Without a Vaccine, Ebola might not be stopped: Dr. Piot

  1. CONAKRY, Guinea (AP) — A Red Cross team was attacked while collecting bodies ...
  2. Red Cross Team Attacked While Burying Ebola Dead
    ABC News - 16 hours ago
  3. Red Cross team attacked while burying Ebola dead | www.ajc.com
    Atlanta Journal-Constitution - 16 hours ago
     
    partial quote:
    It may be that without a vaccine, we may not be able to stop this epidemic," Dr. Peter Piot,
     director of the London School of Hygiene and Tropical Medicine and a co-discoverer of Ebola,
     told a news conference this week. "In this outbreak, we are reaching the limit of what classic 
     containment measures can achieve." 

    end partial quote from:
     
    longer partial quote from same article:

    "There's not a lot of diseases that can be transmitted by corpses," she said. "It's hard for people to comprehend that the dead body is actually a threat."
    Ebola is spread by bodily fluids including sweat and corpses are particularly infectious.
    The handling of dead bodies is deeply personal and rooted in tradition, especially in many parts of West Africa where the washing of bodies is common. It is often the teams trying to prevent those practices that have been targeted, said Carpentier. Much of the resistance is in remote, insular areas.
    "It has gotten better," he said. "The problem is it has to be 100 percent" or the virus will persist.
    The conventional methods used to control Ebola — isolating sick people and tracing all their contacts — are buckling under the sheer size of the outbreak. On Wednesday, the World Health Organization offered hope that there may soon be another way to control the disease, saying there may be sufficient quantities of a vaccine by the end of the year to have some impact on the outbreak.
    That would make this the first Ebola outbreak to be tackled with vaccines or medicines in the nearly 40 years since the disease was discovered. Because Ebola only pops up sporadically, there has been little incentive to develop any drug or vaccine; most of the promising candidates have been largely funded by governments.
    "It may be that without a vaccine, we may not be able to stop this epidemic," Dr. Peter Piot, director of the London School of Hygiene and Tropical Medicine and a co-discoverer of Ebola, told a news conference this week. "In this outbreak, we are reaching the limit of what classic containment measures can achieve."

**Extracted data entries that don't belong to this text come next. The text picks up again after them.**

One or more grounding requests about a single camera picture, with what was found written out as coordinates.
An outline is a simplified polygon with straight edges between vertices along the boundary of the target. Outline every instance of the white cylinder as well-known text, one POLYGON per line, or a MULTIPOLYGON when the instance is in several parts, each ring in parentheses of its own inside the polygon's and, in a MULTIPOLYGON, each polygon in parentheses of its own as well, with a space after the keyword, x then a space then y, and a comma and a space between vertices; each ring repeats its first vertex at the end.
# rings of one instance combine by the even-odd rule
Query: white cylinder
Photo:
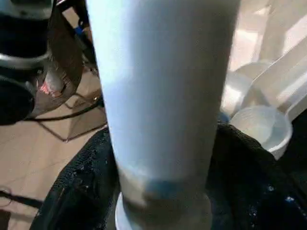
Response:
POLYGON ((238 2, 87 2, 123 203, 135 229, 202 227, 238 2))

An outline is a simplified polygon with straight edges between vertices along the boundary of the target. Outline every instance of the black bag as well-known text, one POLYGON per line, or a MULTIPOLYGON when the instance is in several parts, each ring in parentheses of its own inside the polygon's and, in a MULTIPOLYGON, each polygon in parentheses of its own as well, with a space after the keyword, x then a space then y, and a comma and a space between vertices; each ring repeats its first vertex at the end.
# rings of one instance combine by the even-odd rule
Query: black bag
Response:
MULTIPOLYGON (((219 123, 204 192, 212 230, 306 230, 304 194, 260 144, 219 123)), ((97 132, 61 171, 31 230, 113 230, 119 195, 109 132, 97 132)))

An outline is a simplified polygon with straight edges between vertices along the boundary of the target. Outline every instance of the beige floor tile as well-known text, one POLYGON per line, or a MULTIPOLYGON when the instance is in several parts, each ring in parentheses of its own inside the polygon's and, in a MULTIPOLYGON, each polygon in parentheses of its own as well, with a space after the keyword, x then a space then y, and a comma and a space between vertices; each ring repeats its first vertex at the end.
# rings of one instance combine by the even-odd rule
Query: beige floor tile
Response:
POLYGON ((37 135, 37 132, 22 134, 0 145, 0 184, 27 174, 37 135))
POLYGON ((28 172, 33 173, 63 160, 70 160, 94 133, 88 133, 65 143, 41 128, 40 135, 32 149, 28 172))
MULTIPOLYGON (((0 190, 4 190, 6 192, 10 191, 12 194, 14 195, 19 195, 22 193, 22 189, 24 187, 24 181, 25 181, 25 177, 9 182, 7 184, 1 184, 0 185, 0 190)), ((15 212, 18 213, 18 210, 20 208, 20 204, 12 201, 9 205, 9 200, 5 199, 5 198, 0 198, 0 208, 4 209, 6 211, 10 211, 10 212, 15 212)))
POLYGON ((65 161, 56 163, 42 170, 28 174, 21 195, 44 200, 58 177, 59 172, 66 164, 67 162, 65 161))
POLYGON ((33 122, 18 122, 12 126, 0 126, 0 145, 20 136, 33 134, 38 128, 33 122))

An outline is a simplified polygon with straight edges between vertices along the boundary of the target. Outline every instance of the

    end longer partial quote from:

    I think I completely agree with the assessment that it is very unlikely that this Ebola outbreak can
    be stopped in Western Africa without a vaccine  because getting Ebola from a dead person goes against 
    what these people believe. It is why they are killing Red Cross and other health care workers
    because what is happening makes no sense at all to these people.  So, if you could vaccinate everyone you might be able to prevent this from Spreading all over Africa, the Middle East, Europe, and the rest of this world.